DATASET EXTRACT:
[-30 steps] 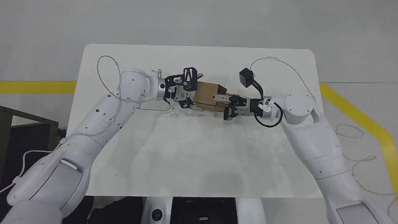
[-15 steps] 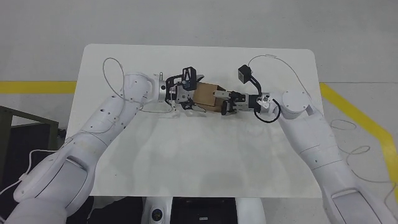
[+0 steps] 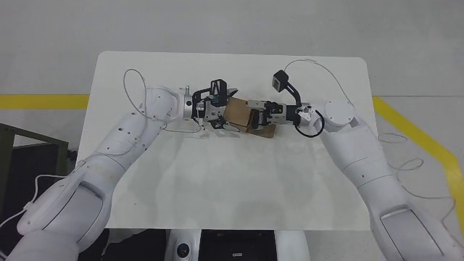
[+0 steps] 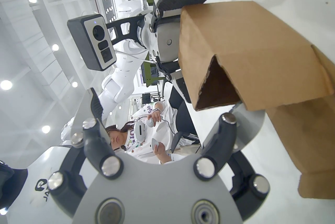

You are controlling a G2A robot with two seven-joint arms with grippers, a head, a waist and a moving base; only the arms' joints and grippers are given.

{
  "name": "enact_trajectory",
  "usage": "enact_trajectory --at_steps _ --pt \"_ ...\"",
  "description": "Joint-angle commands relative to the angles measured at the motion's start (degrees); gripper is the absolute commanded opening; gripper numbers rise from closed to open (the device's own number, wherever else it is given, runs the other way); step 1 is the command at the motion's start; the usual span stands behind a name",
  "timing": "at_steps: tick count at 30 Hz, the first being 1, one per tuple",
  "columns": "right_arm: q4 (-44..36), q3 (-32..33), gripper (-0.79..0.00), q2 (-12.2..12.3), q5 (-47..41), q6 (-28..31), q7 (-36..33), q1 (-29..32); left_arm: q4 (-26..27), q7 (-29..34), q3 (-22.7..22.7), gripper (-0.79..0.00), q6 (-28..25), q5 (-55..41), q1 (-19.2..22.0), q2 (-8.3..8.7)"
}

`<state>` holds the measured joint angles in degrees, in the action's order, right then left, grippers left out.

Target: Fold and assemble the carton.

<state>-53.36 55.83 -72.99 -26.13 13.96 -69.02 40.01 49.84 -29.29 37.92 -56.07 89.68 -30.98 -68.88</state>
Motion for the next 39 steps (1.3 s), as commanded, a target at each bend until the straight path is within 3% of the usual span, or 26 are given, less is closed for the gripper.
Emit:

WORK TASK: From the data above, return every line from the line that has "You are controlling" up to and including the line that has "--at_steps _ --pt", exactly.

SOLUTION FOR THIS TASK:
You are controlling a G2A robot with two seven-joint arms with grippers, a head, a waist and a moving base; only the arms' joints and grippers are given.

{
  "name": "enact_trajectory",
  "usage": "enact_trajectory --at_steps _ --pt \"_ ...\"",

The exercise was worked through completely.